_Instructions for the task_
Once the pictures are set aside, transcribe the remaining data exactly.

_Provided data_
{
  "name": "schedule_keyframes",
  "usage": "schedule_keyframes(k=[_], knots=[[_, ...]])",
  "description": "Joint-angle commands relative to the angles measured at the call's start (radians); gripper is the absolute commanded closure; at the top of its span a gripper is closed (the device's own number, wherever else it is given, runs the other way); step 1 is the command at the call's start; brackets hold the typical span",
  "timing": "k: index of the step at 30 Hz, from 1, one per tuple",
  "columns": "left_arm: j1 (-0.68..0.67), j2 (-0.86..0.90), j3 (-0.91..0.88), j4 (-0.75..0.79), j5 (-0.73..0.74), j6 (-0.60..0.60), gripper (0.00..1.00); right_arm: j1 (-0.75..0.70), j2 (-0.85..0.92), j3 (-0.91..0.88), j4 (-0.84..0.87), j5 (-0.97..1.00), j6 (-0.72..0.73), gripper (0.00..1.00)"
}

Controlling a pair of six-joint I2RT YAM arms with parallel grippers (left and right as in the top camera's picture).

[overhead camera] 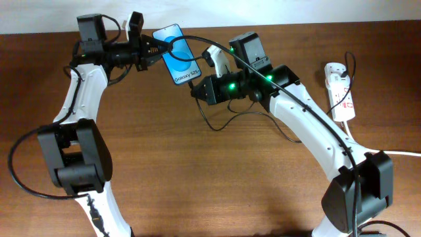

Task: Plug charger to phone and switch on socket
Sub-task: 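Push the USB-C plug into the phone's charging port, then release plug with right gripper and lower the phone onto the table with left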

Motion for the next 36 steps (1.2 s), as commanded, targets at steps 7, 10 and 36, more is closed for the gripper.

_Solution_
{
  "name": "schedule_keyframes",
  "usage": "schedule_keyframes(k=[_], knots=[[_, ...]])",
  "description": "Joint-angle commands relative to the angles measured at the call's start (radians); gripper is the absolute commanded closure; at the top of its span a gripper is closed (the device's own number, wherever else it is given, runs the other way); step 1 is the command at the call's start; brackets hold the typical span",
  "timing": "k: index of the step at 30 Hz, from 1, one per tuple",
  "columns": "left_arm: j1 (-0.68..0.67), j2 (-0.86..0.90), j3 (-0.91..0.88), j4 (-0.75..0.79), j5 (-0.73..0.74), j6 (-0.60..0.60), gripper (0.00..1.00); right_arm: j1 (-0.75..0.70), j2 (-0.85..0.92), j3 (-0.91..0.88), j4 (-0.84..0.87), j5 (-0.97..1.00), j6 (-0.72..0.73), gripper (0.00..1.00)"
}

Controlling a pair of six-joint I2RT YAM arms with parallel grippers (left and right as in the top camera's picture).

[overhead camera] 

Task: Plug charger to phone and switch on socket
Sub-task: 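Push the USB-C plug into the phone's charging port, then release plug with right gripper and lower the phone onto the table with left
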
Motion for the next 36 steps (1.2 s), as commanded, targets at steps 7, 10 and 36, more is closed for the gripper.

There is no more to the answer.